Keywords

1 Introduction

According to Gartner, Business intelligence (BI) is an umbrella term that includes the applications, infrastructure and tools, and best practices that enable access to and analysis of information to improve and optimize decisions and performance [1]. A more comprehensive definition is: Business intelligence systems combine operational data with analytical tools to present complex and competitive information to planners and decision makers. The objective is to improve the timeliness and quality of inputs to the decision process [2]. Business rules are very common within industry, particularly the service sector. They enable consistent decision making by individuals and a degree of automation using business rules engines. Expertise and experience can be codified and used by a large number of less expect and less experience staff.

There is a natural relationship between BI and business rules.
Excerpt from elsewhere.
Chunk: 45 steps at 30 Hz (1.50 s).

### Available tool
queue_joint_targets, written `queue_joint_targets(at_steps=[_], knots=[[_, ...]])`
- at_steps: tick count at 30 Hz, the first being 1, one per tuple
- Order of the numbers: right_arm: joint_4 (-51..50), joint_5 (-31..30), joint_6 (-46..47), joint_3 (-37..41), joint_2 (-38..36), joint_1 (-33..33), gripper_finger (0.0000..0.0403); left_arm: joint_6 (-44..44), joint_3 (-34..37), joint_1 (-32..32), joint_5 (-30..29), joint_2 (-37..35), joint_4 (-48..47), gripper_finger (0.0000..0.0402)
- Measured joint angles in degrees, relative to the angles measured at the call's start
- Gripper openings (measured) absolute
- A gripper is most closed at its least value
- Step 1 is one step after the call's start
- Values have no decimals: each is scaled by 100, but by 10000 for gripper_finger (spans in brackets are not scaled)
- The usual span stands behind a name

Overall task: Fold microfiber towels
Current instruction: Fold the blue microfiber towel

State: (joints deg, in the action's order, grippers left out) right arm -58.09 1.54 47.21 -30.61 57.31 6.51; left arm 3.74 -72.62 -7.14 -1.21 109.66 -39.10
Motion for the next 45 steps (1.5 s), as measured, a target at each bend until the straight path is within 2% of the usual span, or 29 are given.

Whilst planners and decision makers use the insights directly, we can use the same insights to influence the behaviour of others of the business through the business rules that they adhere to.

This paper addresses a challenge in the services sector: that of finding a set of business rules that maximises the expected value to an organization. For example, in customer qualification (do we want to do business with this customer), segmentation (what do we want to offer this customer) and claims management, where we need to balance the wants and needs of the customer, and the profitability and reputation of the organisation.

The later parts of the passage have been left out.